Repeat the records. Each line must match exactly.

------------------------------------

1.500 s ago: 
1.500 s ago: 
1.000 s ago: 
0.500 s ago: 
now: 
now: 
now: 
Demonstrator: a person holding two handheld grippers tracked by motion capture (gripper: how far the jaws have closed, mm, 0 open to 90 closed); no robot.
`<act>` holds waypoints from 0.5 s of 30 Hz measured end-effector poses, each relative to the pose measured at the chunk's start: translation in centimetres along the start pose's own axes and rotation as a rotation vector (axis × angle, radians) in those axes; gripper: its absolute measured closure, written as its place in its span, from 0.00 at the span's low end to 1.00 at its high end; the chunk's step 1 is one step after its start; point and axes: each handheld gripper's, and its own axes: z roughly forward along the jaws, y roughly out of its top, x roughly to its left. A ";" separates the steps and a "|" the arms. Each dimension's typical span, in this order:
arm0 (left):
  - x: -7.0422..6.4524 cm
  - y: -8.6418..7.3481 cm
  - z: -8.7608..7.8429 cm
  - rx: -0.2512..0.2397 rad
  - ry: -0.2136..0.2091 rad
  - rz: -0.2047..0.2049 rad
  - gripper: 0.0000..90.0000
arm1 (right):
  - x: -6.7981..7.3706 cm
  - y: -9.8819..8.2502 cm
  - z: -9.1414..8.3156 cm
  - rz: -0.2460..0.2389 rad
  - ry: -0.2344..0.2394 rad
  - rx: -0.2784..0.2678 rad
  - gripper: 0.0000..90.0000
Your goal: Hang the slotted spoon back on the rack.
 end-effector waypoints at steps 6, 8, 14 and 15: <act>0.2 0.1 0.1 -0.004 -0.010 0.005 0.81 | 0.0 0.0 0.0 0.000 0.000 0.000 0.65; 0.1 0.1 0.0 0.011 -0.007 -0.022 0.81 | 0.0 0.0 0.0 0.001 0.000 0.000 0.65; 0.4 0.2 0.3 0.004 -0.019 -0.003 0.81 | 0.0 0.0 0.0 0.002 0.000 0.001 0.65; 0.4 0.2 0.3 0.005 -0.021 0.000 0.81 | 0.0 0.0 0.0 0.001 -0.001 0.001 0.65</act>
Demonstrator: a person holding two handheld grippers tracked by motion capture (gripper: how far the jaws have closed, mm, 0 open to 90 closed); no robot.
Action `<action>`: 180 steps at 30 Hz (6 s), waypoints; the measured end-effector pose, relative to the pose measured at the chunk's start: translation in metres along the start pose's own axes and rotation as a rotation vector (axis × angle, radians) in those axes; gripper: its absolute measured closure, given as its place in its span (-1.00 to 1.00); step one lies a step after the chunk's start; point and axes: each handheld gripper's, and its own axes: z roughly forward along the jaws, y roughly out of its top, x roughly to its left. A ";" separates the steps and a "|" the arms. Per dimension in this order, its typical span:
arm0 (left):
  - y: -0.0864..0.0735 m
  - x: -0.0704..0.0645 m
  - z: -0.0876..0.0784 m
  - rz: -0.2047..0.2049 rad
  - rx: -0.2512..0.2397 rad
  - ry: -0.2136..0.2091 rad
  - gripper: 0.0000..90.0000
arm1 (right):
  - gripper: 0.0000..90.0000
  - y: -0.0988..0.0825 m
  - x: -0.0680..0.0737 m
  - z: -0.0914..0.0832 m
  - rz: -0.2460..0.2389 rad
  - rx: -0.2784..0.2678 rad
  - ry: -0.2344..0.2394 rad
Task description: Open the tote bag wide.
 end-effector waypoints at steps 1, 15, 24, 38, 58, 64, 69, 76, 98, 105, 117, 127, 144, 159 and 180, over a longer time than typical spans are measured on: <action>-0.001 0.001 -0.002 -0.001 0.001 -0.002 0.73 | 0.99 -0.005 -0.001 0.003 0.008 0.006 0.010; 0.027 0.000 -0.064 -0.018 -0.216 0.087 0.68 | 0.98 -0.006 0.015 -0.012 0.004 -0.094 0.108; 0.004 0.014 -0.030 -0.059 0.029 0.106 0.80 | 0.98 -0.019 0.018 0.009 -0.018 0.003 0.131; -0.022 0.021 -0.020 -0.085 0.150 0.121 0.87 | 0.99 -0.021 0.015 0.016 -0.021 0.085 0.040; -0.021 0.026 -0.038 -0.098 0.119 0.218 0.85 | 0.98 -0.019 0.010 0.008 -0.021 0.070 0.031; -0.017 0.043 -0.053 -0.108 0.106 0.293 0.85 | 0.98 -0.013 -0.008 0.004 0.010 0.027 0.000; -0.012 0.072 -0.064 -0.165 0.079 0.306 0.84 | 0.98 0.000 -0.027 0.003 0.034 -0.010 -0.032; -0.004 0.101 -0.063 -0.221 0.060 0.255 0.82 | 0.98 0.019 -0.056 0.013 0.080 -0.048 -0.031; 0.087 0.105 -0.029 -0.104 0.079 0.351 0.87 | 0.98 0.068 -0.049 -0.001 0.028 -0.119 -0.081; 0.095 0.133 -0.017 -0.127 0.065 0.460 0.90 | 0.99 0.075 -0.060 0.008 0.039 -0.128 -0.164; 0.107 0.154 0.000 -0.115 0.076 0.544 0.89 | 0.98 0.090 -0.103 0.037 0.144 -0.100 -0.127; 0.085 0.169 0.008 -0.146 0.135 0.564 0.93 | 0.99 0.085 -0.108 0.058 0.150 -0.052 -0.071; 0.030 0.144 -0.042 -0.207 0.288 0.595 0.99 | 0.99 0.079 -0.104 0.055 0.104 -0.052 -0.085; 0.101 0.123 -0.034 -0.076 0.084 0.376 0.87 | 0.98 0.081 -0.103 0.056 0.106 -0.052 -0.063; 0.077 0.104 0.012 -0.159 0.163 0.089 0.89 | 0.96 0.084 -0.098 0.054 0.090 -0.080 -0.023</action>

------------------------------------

• [Answer to this exercise]
1.500 s ago: 
1.500 s ago: 
1.000 s ago: 
0.500 s ago: 
now: 
now: 
now: 
Demonstrator: a person holding two handheld grippers tracked by motion capture (gripper: how far the jaws have closed, mm, 0 open to 90 closed); no robot.
`<act>` holds waypoints from 0.5 s of 30 Hz measured end-effector poses, each relative to the pose measured at the chunk's start: translation in centimetres along the start pose's own axes and rotation as a rotation vector (axis × angle, radians) in those axes; gripper: its absolute measured closure, written as its place in its span, from 0.00 at the span's low end to 1.00 at its high end; the chunk's step 1 is one step after its start; point and axes: each handheld gripper's, and its own axes: z roughly forward along the jaws, y roughly out of its top, x roughly to its left. A ";" separates the steps and a "|" the arms. Each dimension's typical span, in this order:
arm0 (left):
  - x: -7.0422..6.4524 cm
  - y: -8.6418..7.3481 cm
  - z: -8.7608..7.8429 cm
  - rx: -0.2512..0.2397 rad
  - ry: -0.2136..0.2091 rad
  - rz: -0.2047..0.2049 rad
  - gripper: 0.0000..90.0000
arm1 (right):
  - x: -6.7981..7.3706 cm
  - y: -9.8819..8.2502 cm
  - z: -9.1414..8.3156 cm
  - rz: -0.2460..0.2389 rad
  - ry: -0.2344..0.2394 rad
  - rx: -0.2784..0.2678 rad
  - gripper: 0.0000..90.0000
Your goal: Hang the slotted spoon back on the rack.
 end-effector waypoints at steps 6, 8, 14 and 15: <act>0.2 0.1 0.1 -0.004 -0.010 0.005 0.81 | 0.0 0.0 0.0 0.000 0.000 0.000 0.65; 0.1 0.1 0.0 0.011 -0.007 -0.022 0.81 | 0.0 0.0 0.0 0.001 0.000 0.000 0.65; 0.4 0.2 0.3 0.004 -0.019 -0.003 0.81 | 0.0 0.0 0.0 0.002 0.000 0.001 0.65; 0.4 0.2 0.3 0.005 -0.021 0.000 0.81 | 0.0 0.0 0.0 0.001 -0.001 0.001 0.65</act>
Demonstrator: a person holding two handheld grippers tracked by motion capture (gripper: how far the jaws have closed, mm, 0 open to 90 closed); no robot.
Action `<action>`: 180 steps at 30 Hz (6 s), waypoints; the measured end-effector pose, relative to the pose measured at the chunk's start: translation in metres along the start pose's own axes and rotation as a rotation vector (axis × angle, radians) in those axes; gripper: its absolute measured closure, given as its place in its span (-1.00 to 1.00); step one lies a step after the chunk's start; point and axes: each handheld gripper's, and its own axes: z roughly forward along the jaws, y roughly out of its top, x roughly to its left. A ";" separates the steps and a "|" the arms. Per dimension in this order, its typical span:
arm0 (left):
  - y: -0.0864..0.0735 m
  - x: -0.0704..0.0645 m
  - z: -0.0876..0.0784 m
  - rz: -0.2047..0.2049 rad
  - rx: -0.2512..0.2397 rad
  - ry: -0.2136..0.2091 rad
  - gripper: 0.0000..90.0000
arm1 (right):
  - gripper: 0.0000..90.0000
  - y: -0.0988..0.0825 m
  - x: -0.0680..0.0737 m
  - z: -0.0914..0.0832 m
  - rz: -0.2460..0.2389 rad
  - rx: -0.2784..0.2678 rad
  - ry: -0.2344..0.2394 rad
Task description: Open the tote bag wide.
 end-effector waypoints at steps 1, 15, 24, 38, 58, 64, 69, 76, 98, 105, 117, 127, 144, 159 and 180, over a longer time than typical spans are measured on: <action>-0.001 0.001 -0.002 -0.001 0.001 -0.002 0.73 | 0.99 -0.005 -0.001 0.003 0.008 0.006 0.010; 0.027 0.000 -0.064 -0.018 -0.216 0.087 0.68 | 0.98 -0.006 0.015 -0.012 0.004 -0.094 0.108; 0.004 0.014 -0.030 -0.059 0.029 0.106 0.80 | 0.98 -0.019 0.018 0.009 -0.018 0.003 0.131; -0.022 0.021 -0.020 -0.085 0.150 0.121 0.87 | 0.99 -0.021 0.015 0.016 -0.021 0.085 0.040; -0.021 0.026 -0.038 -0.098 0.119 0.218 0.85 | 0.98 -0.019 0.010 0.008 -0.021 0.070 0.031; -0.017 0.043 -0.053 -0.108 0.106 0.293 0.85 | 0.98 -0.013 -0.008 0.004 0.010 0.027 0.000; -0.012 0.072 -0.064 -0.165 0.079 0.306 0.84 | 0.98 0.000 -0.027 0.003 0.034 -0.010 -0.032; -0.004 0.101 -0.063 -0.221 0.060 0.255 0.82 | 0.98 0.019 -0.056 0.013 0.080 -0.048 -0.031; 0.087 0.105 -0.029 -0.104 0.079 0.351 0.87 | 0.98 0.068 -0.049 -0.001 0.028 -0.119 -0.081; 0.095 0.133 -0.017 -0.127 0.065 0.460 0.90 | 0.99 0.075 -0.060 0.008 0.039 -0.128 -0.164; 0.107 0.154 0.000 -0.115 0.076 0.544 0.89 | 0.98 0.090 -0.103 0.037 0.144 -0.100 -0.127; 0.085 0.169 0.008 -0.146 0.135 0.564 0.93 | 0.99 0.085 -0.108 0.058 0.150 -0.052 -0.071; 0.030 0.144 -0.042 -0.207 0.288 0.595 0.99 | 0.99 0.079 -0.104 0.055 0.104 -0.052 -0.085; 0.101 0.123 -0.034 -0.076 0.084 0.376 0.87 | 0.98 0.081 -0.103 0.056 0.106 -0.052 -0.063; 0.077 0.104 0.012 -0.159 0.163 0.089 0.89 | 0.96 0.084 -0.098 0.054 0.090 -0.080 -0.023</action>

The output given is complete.